Yield mechanisms
To return from a timer interrupt
(INT_IRQ + INT_TIMER
in kernel.cc
), the
kernel calls proc::yield_noreturn()
. Change it to call proc::yield()
instead.
To return from a sys_yield
system call
(the SYSCALL_YIELD
case in
kernel.cc
), the kernel calls proc::yield()
. Change it to call
proc::yield_noreturn()
instead.
Changing the timer interrupt to call proc::yield()
is simple:
// this->regs_ = regs;
// this->yield_noreturn();
this->yield();
break;
There’s no need to store an explicit resume
point. When proc::exception
returns (after this->yield()
resumes and returns),
the interrupted process will resume.
To use proc::yield_noreturn()
in SYSCALL_YIELD
,
we must set the system call’s return value
by modifying regs
explicitly.

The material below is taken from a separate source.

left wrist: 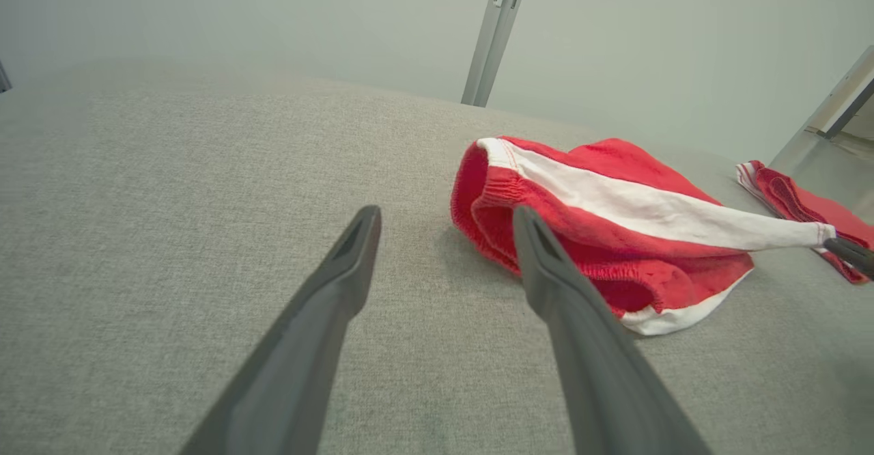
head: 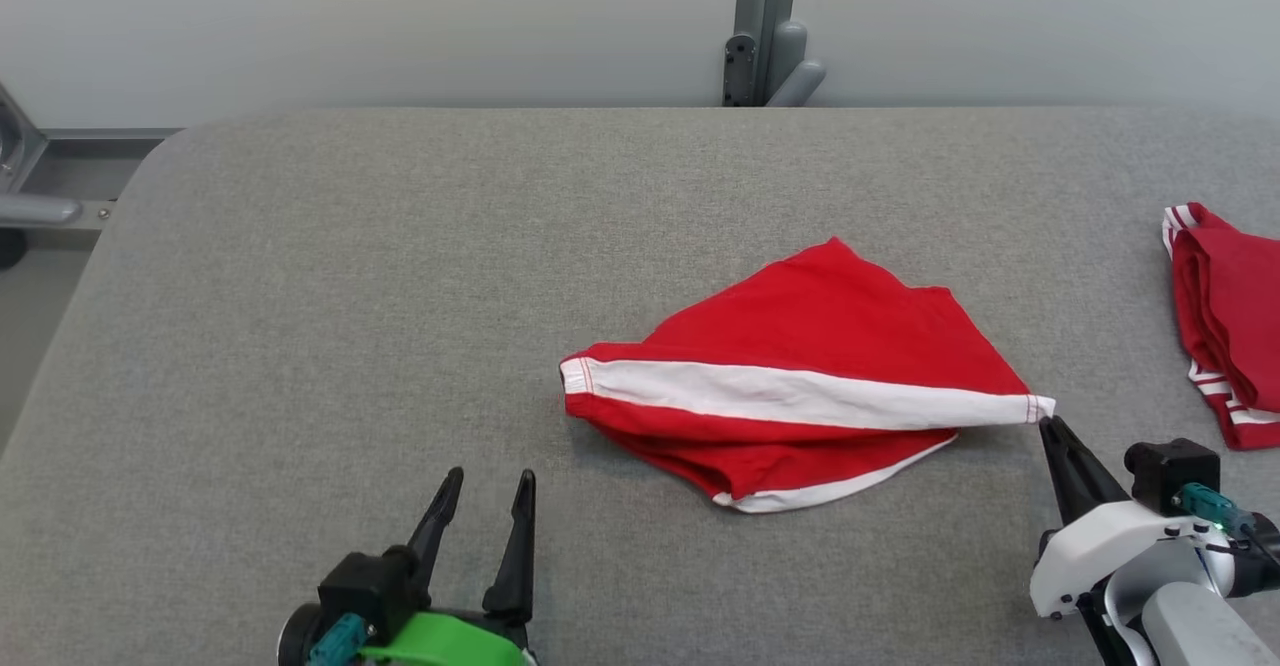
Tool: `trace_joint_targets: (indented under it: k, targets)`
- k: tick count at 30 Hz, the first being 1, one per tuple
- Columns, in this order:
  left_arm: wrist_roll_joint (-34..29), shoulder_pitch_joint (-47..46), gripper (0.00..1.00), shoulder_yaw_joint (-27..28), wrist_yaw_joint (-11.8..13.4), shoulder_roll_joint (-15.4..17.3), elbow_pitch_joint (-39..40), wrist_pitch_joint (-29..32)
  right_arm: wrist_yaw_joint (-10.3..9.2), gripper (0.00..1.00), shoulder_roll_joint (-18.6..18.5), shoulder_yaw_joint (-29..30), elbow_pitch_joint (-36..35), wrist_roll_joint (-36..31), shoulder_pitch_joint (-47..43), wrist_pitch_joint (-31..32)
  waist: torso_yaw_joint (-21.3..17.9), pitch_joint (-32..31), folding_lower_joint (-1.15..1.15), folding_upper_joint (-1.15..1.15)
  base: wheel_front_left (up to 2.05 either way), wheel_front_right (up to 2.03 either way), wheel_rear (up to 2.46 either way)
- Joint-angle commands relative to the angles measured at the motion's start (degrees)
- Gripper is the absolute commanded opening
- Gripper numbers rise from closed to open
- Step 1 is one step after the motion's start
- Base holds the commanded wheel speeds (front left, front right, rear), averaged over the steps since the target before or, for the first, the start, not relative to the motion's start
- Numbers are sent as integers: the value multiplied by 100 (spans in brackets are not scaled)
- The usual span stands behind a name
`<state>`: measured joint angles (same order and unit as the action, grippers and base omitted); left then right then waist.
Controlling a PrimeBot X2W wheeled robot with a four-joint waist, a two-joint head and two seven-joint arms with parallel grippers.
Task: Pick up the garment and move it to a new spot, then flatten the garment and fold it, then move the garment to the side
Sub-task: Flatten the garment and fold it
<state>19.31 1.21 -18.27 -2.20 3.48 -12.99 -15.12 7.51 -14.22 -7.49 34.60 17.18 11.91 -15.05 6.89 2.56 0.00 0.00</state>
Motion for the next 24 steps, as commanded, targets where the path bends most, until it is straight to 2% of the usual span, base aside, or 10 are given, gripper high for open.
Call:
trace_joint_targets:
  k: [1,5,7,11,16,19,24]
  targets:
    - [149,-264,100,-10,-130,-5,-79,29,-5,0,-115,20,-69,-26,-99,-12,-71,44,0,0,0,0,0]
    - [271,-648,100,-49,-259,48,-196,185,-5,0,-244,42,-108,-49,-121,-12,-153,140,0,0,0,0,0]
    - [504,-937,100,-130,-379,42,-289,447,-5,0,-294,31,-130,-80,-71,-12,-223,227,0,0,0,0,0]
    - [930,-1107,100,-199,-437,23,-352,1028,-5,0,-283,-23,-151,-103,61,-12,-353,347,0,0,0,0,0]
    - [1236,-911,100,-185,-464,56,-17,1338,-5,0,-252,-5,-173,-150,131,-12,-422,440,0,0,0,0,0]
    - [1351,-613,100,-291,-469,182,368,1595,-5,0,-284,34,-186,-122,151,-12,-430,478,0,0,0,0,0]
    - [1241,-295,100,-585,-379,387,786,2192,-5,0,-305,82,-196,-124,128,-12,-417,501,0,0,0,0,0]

System calls, unlike general exceptions,
have return values, and it’s important to get them right.
// yield();
// return 0; -- sets reg_rax
this->regs_ = regs;
regs->reg_rax = 0;
this->yield_noreturn(); // NB does not return
// This comment will never be reached!
// This one either!
break;
A synchronization bug
What potential bug was addressed by commit d12e98cdb959bb9cdb85fc8e1b0878733026388e?
Describe a possible execution of the old code that could violate some
kernel invariant or otherwise cause a problem.
The old code violates a Chickadee invariant, which is that the currently
running process’s yields_
and regs_
can be set only when interrupts
are disabled and remain disabled until the next proc::yield_noreturn()
.
Violations of this invariant can cause lost wakeups and crashes.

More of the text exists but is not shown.